REQUIRED WORK
Write out the whole listing. Leave out nothing.

INFORMATION PROVIDED
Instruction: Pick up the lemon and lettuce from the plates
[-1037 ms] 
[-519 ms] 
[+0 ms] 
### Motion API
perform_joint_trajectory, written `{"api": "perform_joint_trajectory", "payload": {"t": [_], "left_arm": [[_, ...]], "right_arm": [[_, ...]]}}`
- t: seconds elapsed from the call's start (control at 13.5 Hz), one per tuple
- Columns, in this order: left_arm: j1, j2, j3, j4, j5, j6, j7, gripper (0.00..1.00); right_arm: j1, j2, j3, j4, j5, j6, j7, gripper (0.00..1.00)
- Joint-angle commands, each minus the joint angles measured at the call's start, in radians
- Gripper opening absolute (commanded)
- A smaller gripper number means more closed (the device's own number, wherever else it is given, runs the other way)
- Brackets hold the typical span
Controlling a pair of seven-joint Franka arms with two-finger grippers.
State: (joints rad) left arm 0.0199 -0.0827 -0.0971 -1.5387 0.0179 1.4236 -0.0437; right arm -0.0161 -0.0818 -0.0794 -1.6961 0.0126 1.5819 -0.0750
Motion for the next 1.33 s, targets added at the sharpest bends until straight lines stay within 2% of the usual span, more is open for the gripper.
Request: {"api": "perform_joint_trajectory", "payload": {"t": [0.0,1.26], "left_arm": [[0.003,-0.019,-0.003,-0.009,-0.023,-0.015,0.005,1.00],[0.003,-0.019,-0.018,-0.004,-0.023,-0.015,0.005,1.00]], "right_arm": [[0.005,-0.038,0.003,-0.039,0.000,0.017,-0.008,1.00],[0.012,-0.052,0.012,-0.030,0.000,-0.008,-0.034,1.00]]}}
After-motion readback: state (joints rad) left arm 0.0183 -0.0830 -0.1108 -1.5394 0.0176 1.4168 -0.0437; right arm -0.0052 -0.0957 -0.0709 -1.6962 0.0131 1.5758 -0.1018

RESPONSE
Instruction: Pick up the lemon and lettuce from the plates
[-1037 ms] 
[-519 ms] 
[+0 ms] 
### Motion API
perform_joint_trajectory, written `{"api": "perform_joint_trajectory", "payload": {"t": [_], "left_arm": [[_, ...]], "right_arm": [[_, ...]]}}`
- t: seconds elapsed from the call's start (control at 13.5 Hz), one per tuple
- Columns, in this order: left_arm: j1, j2, j3, j4, j5, j6, j7, gripper (0.00..1.00); right_arm: j1, j2, j3, j4, j5, j6, j7, gripper (0.00..1.00)
- Joint-angle commands, each minus the joint angles measured at the call's start, in radians
- Gripper opening absolute (commanded)
- A smaller gripper number means more closed (the device's own number, wherever else it is given, runs the other way)
- Brackets hold the typical span
Controlling a pair of seven-joint Franka arms with two-finger grippers.
State: (joints rad) left arm 0.0199 -0.0827 -0.0971 -1.5387 0.0179 1.4236 -0.0437; right arm -0.0161 -0.0818 -0.0794 -1.6961 0.0126 1.5819 -0.0750
Motion for the next 1.33 s, targets added at the sharpest bends until straight lines stay within 2% of the usual span, more is open for the gripper.
Request: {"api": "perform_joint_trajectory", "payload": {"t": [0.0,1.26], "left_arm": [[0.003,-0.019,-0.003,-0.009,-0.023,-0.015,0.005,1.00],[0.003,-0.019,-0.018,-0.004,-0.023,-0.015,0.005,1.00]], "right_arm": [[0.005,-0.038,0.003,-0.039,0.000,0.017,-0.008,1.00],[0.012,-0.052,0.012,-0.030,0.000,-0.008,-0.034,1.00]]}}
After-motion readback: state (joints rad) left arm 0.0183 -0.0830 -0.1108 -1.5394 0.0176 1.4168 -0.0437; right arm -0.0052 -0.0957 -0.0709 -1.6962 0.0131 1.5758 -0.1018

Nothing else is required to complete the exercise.